▸ **Work to complete**
From the material below, copy each line that holds the word "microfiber".

▸ **Supplied records**
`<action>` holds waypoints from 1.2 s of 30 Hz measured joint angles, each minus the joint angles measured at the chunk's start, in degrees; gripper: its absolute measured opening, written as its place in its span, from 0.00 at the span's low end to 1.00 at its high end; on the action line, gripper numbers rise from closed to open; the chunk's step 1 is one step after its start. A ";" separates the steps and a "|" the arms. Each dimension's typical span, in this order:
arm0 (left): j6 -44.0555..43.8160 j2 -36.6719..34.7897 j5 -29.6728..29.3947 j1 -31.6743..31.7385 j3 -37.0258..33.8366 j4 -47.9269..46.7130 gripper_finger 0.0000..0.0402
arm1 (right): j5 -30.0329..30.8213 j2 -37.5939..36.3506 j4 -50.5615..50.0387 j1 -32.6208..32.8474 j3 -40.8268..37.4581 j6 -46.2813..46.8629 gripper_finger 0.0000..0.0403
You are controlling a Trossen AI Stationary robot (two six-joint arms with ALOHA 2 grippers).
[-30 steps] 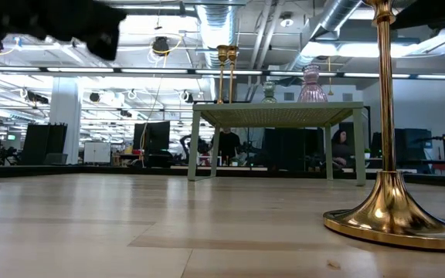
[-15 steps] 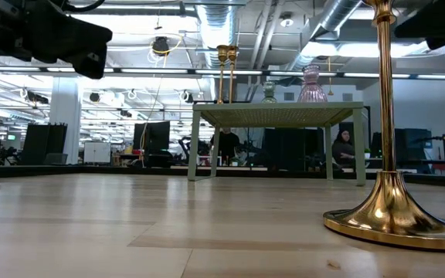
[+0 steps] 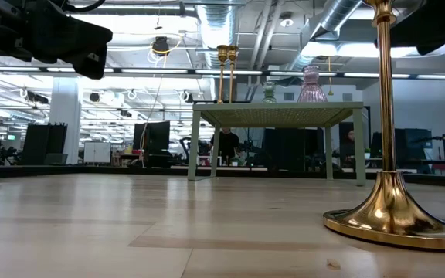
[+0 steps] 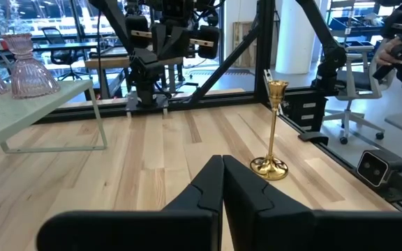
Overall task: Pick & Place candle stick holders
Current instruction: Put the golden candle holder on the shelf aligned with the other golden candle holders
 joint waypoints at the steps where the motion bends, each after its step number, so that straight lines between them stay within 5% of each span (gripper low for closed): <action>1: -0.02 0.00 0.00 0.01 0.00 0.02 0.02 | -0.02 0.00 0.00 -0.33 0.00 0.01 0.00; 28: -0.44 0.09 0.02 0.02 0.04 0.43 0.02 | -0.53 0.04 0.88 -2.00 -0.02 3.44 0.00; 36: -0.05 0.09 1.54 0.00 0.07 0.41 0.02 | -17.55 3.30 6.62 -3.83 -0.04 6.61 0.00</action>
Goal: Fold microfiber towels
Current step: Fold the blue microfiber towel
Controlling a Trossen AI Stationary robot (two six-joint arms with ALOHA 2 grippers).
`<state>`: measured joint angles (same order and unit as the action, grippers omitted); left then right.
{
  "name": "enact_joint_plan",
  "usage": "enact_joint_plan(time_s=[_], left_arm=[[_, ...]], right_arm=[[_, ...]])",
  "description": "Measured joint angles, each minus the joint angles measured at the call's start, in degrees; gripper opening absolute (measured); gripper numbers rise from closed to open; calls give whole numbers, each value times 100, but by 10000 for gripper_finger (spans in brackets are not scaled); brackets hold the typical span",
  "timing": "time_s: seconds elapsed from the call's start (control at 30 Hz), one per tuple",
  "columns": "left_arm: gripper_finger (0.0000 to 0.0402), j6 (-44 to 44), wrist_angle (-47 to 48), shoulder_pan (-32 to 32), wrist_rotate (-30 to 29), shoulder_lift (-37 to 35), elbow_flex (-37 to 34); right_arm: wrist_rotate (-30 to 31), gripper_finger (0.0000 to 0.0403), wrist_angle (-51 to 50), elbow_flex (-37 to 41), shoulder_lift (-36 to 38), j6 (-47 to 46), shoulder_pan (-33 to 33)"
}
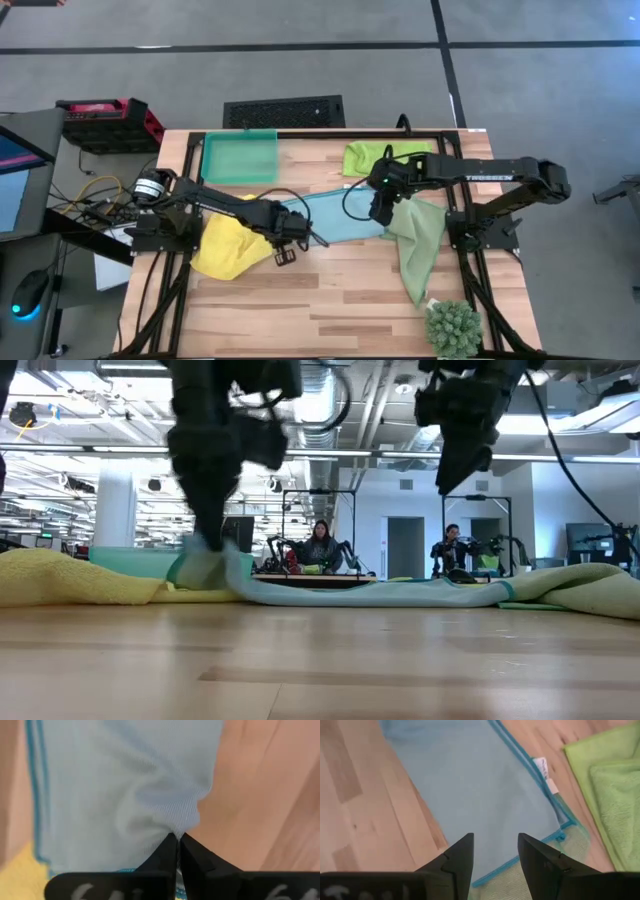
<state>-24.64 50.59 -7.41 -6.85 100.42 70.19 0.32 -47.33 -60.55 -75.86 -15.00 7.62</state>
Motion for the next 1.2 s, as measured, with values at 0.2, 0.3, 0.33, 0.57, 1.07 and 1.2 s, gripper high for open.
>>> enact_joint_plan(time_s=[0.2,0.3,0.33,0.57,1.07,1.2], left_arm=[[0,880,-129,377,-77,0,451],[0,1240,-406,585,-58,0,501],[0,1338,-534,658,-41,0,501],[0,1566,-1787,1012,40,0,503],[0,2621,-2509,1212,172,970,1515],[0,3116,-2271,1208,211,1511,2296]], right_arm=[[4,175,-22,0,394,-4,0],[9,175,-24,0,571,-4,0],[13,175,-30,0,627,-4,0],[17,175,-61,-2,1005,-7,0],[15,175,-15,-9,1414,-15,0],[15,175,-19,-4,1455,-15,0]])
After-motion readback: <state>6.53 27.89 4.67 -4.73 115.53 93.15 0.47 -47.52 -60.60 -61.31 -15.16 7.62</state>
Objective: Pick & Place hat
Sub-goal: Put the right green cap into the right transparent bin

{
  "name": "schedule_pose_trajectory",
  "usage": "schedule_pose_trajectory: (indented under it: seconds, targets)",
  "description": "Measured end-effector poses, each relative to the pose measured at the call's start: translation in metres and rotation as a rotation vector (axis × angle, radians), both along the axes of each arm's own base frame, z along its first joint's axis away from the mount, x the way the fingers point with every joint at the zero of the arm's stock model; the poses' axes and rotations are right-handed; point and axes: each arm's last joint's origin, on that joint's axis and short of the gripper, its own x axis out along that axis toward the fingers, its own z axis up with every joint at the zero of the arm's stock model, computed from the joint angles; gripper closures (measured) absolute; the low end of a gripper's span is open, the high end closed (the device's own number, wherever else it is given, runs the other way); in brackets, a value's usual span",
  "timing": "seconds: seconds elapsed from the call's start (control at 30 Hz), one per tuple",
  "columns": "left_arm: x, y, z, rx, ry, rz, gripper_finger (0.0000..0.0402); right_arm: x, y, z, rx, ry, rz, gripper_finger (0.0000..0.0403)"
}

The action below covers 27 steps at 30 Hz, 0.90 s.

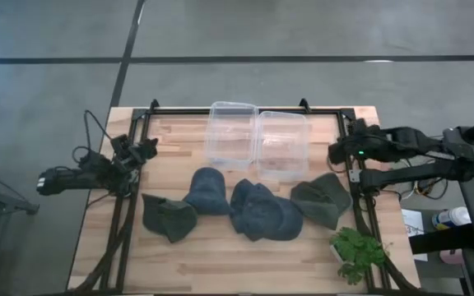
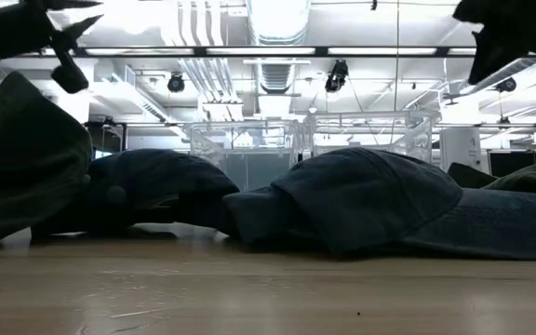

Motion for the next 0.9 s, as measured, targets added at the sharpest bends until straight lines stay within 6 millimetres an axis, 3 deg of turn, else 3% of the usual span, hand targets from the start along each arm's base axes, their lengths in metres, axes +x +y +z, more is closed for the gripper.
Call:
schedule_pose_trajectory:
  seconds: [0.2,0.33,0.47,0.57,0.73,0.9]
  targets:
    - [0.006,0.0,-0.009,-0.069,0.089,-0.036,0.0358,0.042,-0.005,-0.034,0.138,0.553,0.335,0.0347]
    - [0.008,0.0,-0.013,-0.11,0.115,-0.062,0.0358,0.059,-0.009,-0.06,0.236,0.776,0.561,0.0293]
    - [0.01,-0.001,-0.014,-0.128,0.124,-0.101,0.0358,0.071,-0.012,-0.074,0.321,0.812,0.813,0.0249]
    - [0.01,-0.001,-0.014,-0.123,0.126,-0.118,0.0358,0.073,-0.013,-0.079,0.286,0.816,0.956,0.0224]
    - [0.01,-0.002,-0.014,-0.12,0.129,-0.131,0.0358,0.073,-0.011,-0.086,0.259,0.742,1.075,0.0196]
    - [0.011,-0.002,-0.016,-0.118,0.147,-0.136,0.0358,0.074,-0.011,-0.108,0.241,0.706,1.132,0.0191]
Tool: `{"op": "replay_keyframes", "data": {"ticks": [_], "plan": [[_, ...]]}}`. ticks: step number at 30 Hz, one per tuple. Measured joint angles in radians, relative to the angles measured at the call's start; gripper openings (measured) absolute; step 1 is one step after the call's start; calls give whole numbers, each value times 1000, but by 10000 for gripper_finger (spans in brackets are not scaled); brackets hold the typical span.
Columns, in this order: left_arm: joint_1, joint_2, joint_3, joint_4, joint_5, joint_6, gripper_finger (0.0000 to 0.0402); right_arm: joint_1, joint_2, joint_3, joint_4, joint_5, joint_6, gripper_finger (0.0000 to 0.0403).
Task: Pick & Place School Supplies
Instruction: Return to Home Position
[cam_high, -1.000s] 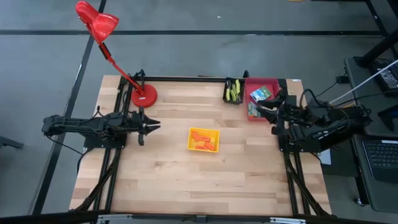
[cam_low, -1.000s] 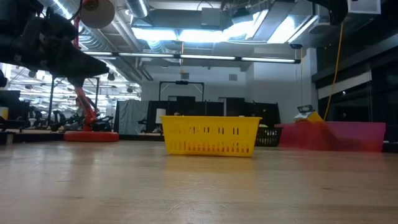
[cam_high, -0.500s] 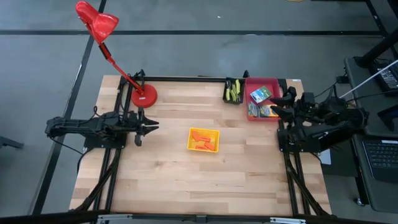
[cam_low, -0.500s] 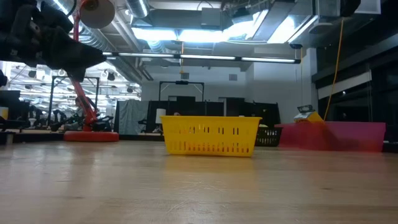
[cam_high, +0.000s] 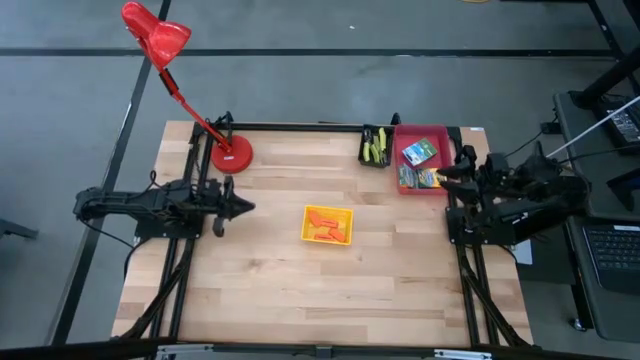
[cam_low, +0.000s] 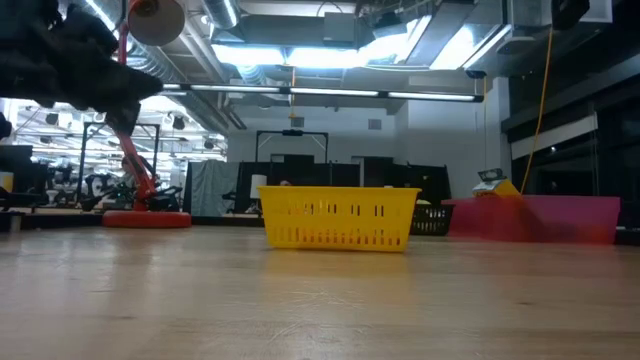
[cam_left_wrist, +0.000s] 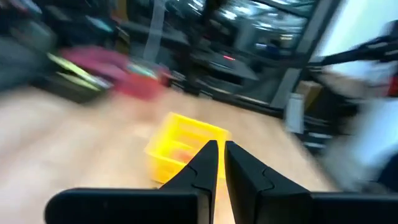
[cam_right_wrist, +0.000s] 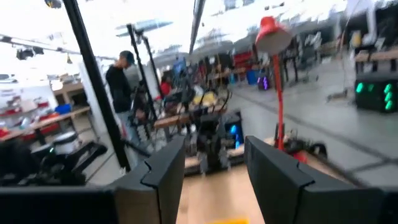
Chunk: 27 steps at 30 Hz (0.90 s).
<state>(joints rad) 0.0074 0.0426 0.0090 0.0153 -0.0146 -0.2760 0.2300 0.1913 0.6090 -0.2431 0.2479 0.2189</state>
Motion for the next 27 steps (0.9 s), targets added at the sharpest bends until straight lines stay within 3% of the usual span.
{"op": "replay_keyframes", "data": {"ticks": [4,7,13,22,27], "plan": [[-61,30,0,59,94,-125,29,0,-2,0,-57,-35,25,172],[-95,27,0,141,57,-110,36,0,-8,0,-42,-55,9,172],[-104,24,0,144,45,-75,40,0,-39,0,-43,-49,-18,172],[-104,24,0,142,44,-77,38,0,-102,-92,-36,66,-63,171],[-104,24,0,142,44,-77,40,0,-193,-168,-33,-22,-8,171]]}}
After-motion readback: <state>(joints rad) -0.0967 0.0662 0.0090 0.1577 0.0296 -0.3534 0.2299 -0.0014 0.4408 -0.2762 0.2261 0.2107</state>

▸ **Expected output**
Goal: Fold microfiber towels
Current step: Fold the blue microfiber towel

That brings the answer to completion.